(Dataset items)

◆ ◆ ◆ ◆ ◆ ◆ ◆

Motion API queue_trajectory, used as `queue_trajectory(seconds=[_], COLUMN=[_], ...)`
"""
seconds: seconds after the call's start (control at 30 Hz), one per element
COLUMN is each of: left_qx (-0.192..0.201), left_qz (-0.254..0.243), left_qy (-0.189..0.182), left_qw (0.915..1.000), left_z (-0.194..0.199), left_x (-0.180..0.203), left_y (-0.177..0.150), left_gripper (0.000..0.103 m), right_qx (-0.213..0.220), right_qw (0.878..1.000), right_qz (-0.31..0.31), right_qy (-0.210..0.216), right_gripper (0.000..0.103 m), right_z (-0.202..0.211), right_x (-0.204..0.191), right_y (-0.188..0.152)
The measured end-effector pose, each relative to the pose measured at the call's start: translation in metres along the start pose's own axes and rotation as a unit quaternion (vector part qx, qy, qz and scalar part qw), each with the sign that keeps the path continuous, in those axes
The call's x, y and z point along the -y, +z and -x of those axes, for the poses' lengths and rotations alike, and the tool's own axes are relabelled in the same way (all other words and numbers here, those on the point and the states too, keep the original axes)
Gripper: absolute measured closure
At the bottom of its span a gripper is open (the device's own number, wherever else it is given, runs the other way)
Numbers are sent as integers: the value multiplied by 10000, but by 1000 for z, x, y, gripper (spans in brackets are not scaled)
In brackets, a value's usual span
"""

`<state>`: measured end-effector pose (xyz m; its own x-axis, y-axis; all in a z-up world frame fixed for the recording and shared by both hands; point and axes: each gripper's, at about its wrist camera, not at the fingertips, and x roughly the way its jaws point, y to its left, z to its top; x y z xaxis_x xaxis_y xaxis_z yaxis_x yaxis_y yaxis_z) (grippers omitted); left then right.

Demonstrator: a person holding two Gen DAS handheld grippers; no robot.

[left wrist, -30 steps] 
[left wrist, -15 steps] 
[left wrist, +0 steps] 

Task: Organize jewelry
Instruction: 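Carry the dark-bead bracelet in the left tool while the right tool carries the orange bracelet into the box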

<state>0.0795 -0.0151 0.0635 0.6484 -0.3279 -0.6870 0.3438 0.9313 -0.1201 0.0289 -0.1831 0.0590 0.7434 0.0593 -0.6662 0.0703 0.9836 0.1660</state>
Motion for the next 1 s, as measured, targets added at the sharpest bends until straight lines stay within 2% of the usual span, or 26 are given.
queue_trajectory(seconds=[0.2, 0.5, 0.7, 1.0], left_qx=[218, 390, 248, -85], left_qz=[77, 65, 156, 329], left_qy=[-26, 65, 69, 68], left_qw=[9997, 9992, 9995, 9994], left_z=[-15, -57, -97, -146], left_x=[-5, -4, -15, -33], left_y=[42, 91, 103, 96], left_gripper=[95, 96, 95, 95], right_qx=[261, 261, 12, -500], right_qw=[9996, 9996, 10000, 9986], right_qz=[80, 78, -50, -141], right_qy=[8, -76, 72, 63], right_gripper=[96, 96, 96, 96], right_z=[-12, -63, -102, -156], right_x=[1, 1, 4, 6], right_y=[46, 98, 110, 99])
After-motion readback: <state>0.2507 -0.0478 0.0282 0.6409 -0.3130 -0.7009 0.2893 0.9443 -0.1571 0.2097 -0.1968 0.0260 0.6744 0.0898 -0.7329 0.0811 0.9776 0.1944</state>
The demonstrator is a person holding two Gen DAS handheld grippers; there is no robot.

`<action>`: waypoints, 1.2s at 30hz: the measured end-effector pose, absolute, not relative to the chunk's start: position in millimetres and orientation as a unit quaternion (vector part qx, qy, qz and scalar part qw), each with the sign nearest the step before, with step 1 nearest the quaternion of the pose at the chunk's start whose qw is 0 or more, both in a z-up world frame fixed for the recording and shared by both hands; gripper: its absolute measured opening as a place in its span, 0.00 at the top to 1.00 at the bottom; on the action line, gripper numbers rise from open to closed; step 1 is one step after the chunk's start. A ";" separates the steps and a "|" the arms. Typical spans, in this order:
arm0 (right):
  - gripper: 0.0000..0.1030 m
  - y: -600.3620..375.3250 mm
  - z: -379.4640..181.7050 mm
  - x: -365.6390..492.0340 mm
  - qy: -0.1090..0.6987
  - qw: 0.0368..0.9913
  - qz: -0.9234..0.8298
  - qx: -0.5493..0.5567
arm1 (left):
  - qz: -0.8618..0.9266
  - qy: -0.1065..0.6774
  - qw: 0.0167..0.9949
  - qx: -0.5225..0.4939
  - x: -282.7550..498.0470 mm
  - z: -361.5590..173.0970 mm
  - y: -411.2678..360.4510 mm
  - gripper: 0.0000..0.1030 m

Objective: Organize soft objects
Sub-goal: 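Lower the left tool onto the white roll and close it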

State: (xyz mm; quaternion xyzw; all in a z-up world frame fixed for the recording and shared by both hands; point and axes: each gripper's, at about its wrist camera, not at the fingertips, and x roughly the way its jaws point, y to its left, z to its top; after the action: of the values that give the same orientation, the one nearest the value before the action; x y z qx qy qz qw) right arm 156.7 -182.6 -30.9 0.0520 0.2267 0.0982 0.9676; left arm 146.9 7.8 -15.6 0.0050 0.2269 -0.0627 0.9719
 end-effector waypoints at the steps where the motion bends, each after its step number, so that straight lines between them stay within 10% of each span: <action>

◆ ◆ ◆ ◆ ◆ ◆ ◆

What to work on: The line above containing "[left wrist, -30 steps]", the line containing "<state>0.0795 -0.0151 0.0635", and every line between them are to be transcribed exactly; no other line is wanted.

Reply to the exercise:
[left wrist, -30 steps] 
[left wrist, -15 steps] 
[left wrist, +0 steps] 

Task: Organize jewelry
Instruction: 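Carry the dark-bead bracelet in the left tool while the right tool carries the orange bracelet into the box
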
<state>0.0795 -0.0151 0.0635 0.6484 -0.3279 -0.6870 0.3438 0.9313 -0.1201 0.0289 -0.1831 0.0590 0.7434 0.0593 -0.6662 0.0703 0.9836 0.1660</state>

What was asked for in the exercise is now done.